Deuxième marche :

L’Éveil Magique

 

Transition entre 1re et la 2e marche.

Pour comprendre la deuxième marche, il faut bien comprendre la première. Sur la première marche, notre motivation était la peur de souffrir alors un nouveau mode de vie basée sur « comment éviter le danger » est apparu. 

   

Vers la deuxième marche : nous sommes tannés d’être l’esclave de la peur du mal et de ces gourous qui la prône alors, nous nous éveillons à une autre polarité : celle que le « bien existe » et que « l’amour » qui est le bien absolu gouverne. Nous quittons donc ces oiseaux de malheur qui vivent à nos dépens, du bien et du bon qu’il y a en nous; ce bien et ce bon que nous n’acceptions pas facilement à cause de la « culpabilité » et de la mauvaise opinion que nous avons de nous-mêmes.

  

À ce stade, nous percevons intérieurement qu’à garder l’accent sur le mal, le bien que nous ne comprenons pas encore, peut difficilement nous apparaître. Ce bien, passe par une nouvelle manière de voir le monde, c’est-à-dire par les belles et bonnes choses saines de ce monde.

 

Nous croyons maintenant que nous arriverons à être plus heureux en cultivant et recherchant l’amour par le beau et de bon qu’il y a en nous et autour de nous. À cette étape, le « bien » par l’amour du moi est notre maître.

 

Nouveaux points d’intérêt.

La nature, le naturel, les amis qui s’impliquent dans des causes humanitaires, le bénévolat, souvent l’écologie et l’alimentation commencent à nous intéresser; nous nous impliquons vers et avec ceux qui nous semblent vouloir aller mieux. Nous voulons être « les bons », nous associer aux bons pour récolter ce bon que nous allons semer.

 

Notre vie prend une autre direction et s’améliore. Nous suivons toujours quelqu’un, un enseignant ou un enseignement, parce que nos connaissances sont encore très limitées et que la réponse à presque tous nos besoins passe par les autres. Nous savons maintenant une chose : que nous devons nous aimer plus pour que tout aille mieux et être moins « victime »

 

Le mot magique.

Cette deuxième marche, est le temps des cours, des formations et des rencontres de toutes sortes. Le magasinage commence, nous cherchons un moyen facile d’être bien qui nécessite peu de compréhension. La magie est souvent recherchée et les vendeurs de magie courent les rues.
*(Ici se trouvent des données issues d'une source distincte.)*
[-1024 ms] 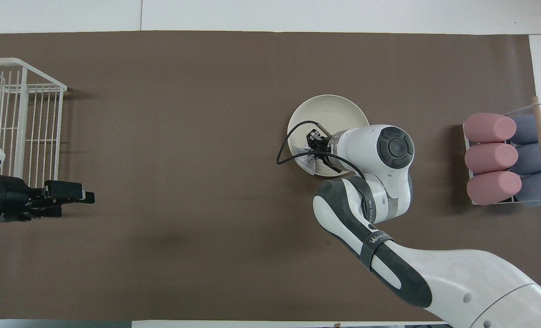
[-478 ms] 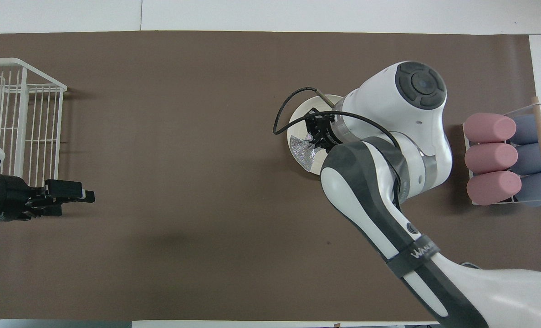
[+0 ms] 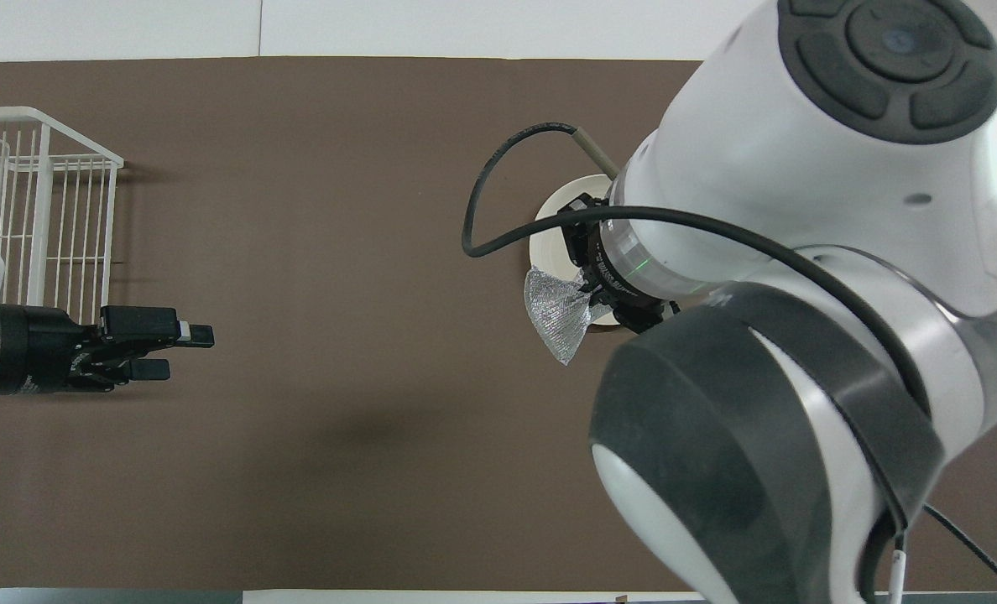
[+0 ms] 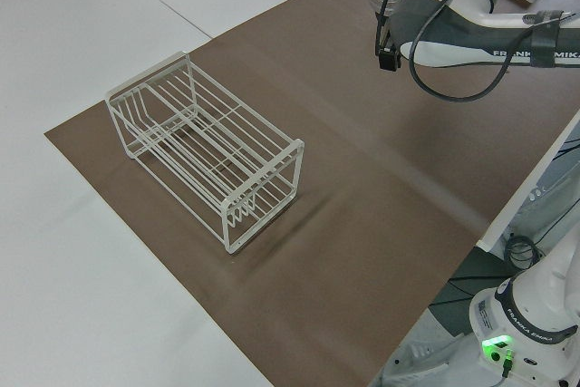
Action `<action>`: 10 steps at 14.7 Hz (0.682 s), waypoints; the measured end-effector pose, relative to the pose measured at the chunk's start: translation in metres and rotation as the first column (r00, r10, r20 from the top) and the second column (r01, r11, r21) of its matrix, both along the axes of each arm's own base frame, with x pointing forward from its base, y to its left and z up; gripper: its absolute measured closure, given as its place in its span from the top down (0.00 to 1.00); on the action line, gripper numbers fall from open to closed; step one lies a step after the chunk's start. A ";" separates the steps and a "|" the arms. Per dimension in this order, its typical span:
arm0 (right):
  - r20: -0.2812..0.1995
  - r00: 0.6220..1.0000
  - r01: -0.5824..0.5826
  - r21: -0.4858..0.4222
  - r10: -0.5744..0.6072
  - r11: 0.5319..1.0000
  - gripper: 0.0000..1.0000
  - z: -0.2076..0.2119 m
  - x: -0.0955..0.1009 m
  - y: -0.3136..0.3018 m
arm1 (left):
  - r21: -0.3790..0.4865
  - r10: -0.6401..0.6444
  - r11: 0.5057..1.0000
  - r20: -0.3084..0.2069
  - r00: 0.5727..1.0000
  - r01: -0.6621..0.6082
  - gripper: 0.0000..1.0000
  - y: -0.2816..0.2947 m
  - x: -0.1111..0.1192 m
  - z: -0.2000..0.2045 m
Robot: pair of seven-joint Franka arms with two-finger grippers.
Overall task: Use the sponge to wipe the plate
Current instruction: 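Move the scrubber with the right gripper while the left gripper reaches it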
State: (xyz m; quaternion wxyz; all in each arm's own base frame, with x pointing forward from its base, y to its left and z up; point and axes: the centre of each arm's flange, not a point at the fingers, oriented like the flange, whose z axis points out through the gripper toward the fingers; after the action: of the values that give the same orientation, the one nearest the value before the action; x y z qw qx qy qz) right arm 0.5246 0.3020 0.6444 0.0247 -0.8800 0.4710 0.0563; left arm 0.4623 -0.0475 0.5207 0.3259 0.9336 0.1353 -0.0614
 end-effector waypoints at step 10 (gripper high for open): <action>0.049 0.980 0.196 -0.001 -0.195 0.981 0.07 -0.010 -0.037 0.096 | -0.465 0.067 0.883 0.004 0.998 -0.057 1.00 -0.088 -0.010 0.013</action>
State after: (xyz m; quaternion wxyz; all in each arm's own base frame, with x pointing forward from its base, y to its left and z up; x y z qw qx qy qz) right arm 0.4880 0.3979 0.6341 0.0388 -0.8307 0.5545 0.0307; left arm 0.4524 -0.1354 0.5340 0.5432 0.8242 0.1431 -0.0721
Le mot « amour » est placé à toutes les sauces, c’est le mot magique qui ouvre toutes les portes.

 

Les livres de recettes du style « Devenez riches en trois jours » pullulent; les cristaux, les tarots, les voyants, les médiums, les énergies, les chakras, peu importe, nous voulons seulement quelqu’un qui nous parlera d’amour.Nous voulons  seulement entendre : « laisse-moi faire, tout ira très bien » ; nous avons tellement besoin que tout aille bien.

 

Nous sommes prêts à tout pour entendre cette phrase : « votre mauvaise partie de vie se terminera bientôt, vous rencontrerez l’âme sœur, vous recevrez une grosse somme d’argent, votre patron vous reconnaîtra enfin, vous aurez une promotion, etc. ».

 

Nous avons tous notre passe magique, que ce soit un bon placement à des rendements fabuleux, un bon thérapeute qui fait des miracles, une bonne pilule, une plante exotique, ou encore un miraculeux transfert d’énergie.

 

À cette étape, nous voulons voir l’amour dans tout : l’eau, l’air, la terre, le feu, d’autres planètes et même l’argent. Nous imaginons des anges, des archanges ou des extra-terrestres qui les habitent et nous protègent, ils vont nous sauver, comme par magie, nous les élus; ils sont souvent représentés ou canalisés par un « être » dit supérieur. Nous voulons par magie voir l’éternel dans l’éphémère, l’irréel devenir réel.

 

Résumé :

1— Nous reconnaissons qu’il y a du bon et du bien en ce monde, l’amour du moi par soi-même et par les autres est très important, si nous sommes aimés nous serons moins « victimes » des autres.

 

2— Nous avons plus confiance en la vie, parce qu’il y a assurément, nous semble-t-il, un Dieu d’Amour qui gouverne ce monde, donc il y a certainement de bonnes choses aussi.

 

3— Nous avons plus confiance en nous-mêmes, parce qu’il y a des gens qui nous font remarquer ce qu’il y a de beau et de bon en nous, et que pour cela, nous méritons de bonnes et belles choses dans notre vie.

 

** Sur la deuxième marche, nous prenons conscience du bien et du mal, mais que le bien gouverne, c’est comme si un ange ou une lumière d’amour magique nous protégeait du mal.